For years Steve believed he was a victim of his circumstances, an unwilling participant in a decades-long run of bad luck. But at Discovery Place, it was the first time his perception of his life started to shift. The story started to change.

Maybe God had wanted him to be a drug addict, but maybe not for the reasons he thought. Maybe it wasn’t that God made drugs accessible to him so he could get high, but that God made drugs accessible to him so he could eventually get clean. There could be no “after” if there were no “before.”

A different kind of hero

After 30 days at Discovery Place, Steve headed home. Since he was not continuing into the Long Term Recovery program, he was encouraged to take full advantage of the volunteer program. Former guests can come back as often as they’d like to volunteer on campus and continue to receive free treatment. It’s one of the things that makes Discovery Place so special. Guests are not patients, inmates, or just a number. They are community members and they are welcome back at anytime.

For his first few months in recovery, Steve volunteered four or five days a week. He got a job working at Discovery Place on weekends. He dove into the slow and steady work of learning a new way of living, a new way of seeing the world.

“I started looking at the facts. These stories we tell ourselves—‘I do this because of this,’ or ‘I do this because of that,’—maybe you do or maybe you don’t, but the fact is you did this. There’s no story you can put behind it that’s going to make that OK,” he says. “I had been telling myself this story about who I was, this image that I created of myself, and seeing that I hadn’t been living up to that. But now you have the opportunity to become the person you always wanted everyone to think you were.”

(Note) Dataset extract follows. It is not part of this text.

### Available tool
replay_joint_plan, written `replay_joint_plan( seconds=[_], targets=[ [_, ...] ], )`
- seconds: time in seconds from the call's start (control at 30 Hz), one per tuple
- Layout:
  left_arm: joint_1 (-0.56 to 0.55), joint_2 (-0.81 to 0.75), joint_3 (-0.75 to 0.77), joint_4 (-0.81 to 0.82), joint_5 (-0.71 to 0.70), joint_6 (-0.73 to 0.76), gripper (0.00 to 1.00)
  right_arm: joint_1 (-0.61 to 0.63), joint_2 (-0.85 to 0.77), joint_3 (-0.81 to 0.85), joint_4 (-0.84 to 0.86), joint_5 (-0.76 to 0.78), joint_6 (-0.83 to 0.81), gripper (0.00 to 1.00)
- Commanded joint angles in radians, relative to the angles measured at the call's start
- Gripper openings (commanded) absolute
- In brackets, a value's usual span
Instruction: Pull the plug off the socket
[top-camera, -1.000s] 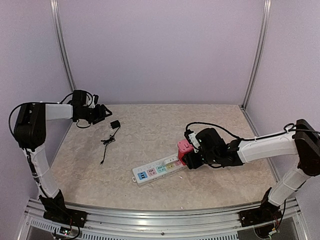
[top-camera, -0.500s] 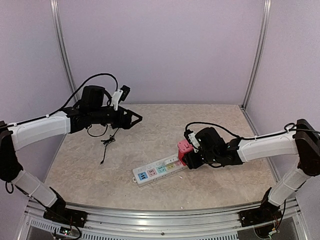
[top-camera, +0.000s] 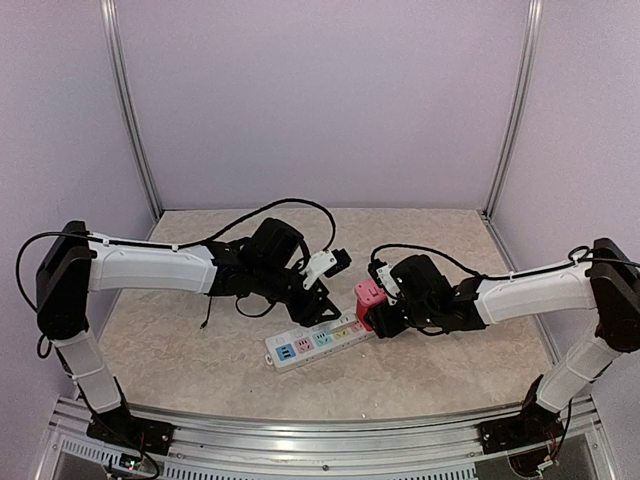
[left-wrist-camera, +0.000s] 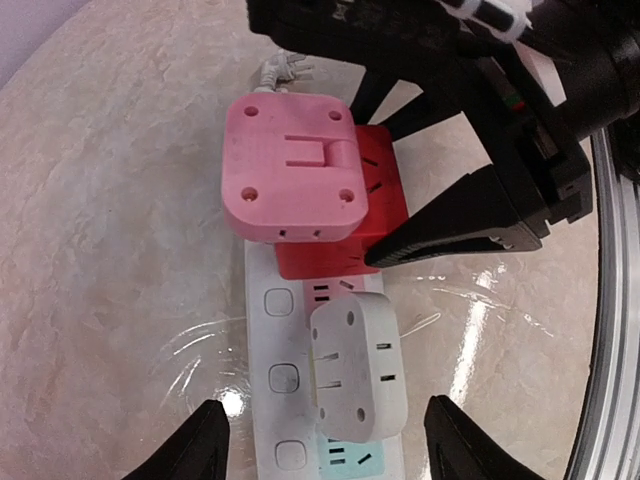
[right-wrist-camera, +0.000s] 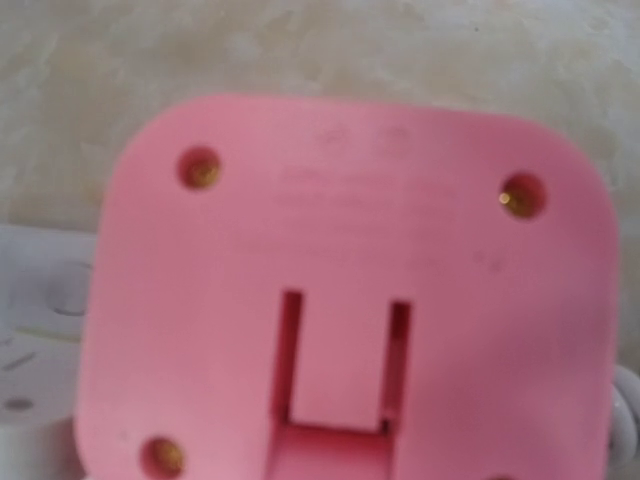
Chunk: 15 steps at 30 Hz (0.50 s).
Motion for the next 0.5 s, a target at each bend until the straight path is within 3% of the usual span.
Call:
replay_joint_plan(
  seconds=[0.0,0.47],
  targets=[
    [-0.038,0.045,0.062,-0.029,0.018,0.043,0.64,-0.007,0.002,-0.027,-0.009,-0.017,0.000,0.06],
    [-0.102,0.175,0.135,-0.077,-0.107,0.081,0.52,-0.007,0.000,-0.043,0.009,-0.020,0.013,0.00]
  ],
)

Now nearly three years sober, Steve has returned to his career in the medical field. He still volunteers at Discovery Place one day a week in addition to his other daily recovery responsibilities. Instead of tracking his good days and his bad days, today Steve’s wife tells him how much she loves him. With Steve’s three children and his wife’s son, they are a blended family of six.

“I’ve started to see that everything in life is a blessing. Not just the stuff that makes me happy, or the stuff that makes me comfortable, or the things that reward me in some way,” he says, “but also the things that I think are bad, the things that I think are terrible, the things that make me uncomfortable, the things that I completely don’t understand. Those are blessings, too.”

The man who once couldn’t honestly answer that he wasn’t a liar, a cheater, or a thief has been replaced by someone new. The man who left his purpose in war-torn Iraq has had a vision for his life restored. The boy who longed to be a hero—who wanted to be John Wayne—today gets to be himself. The hero’s journey was never out there in some faraway place. It was always right inside.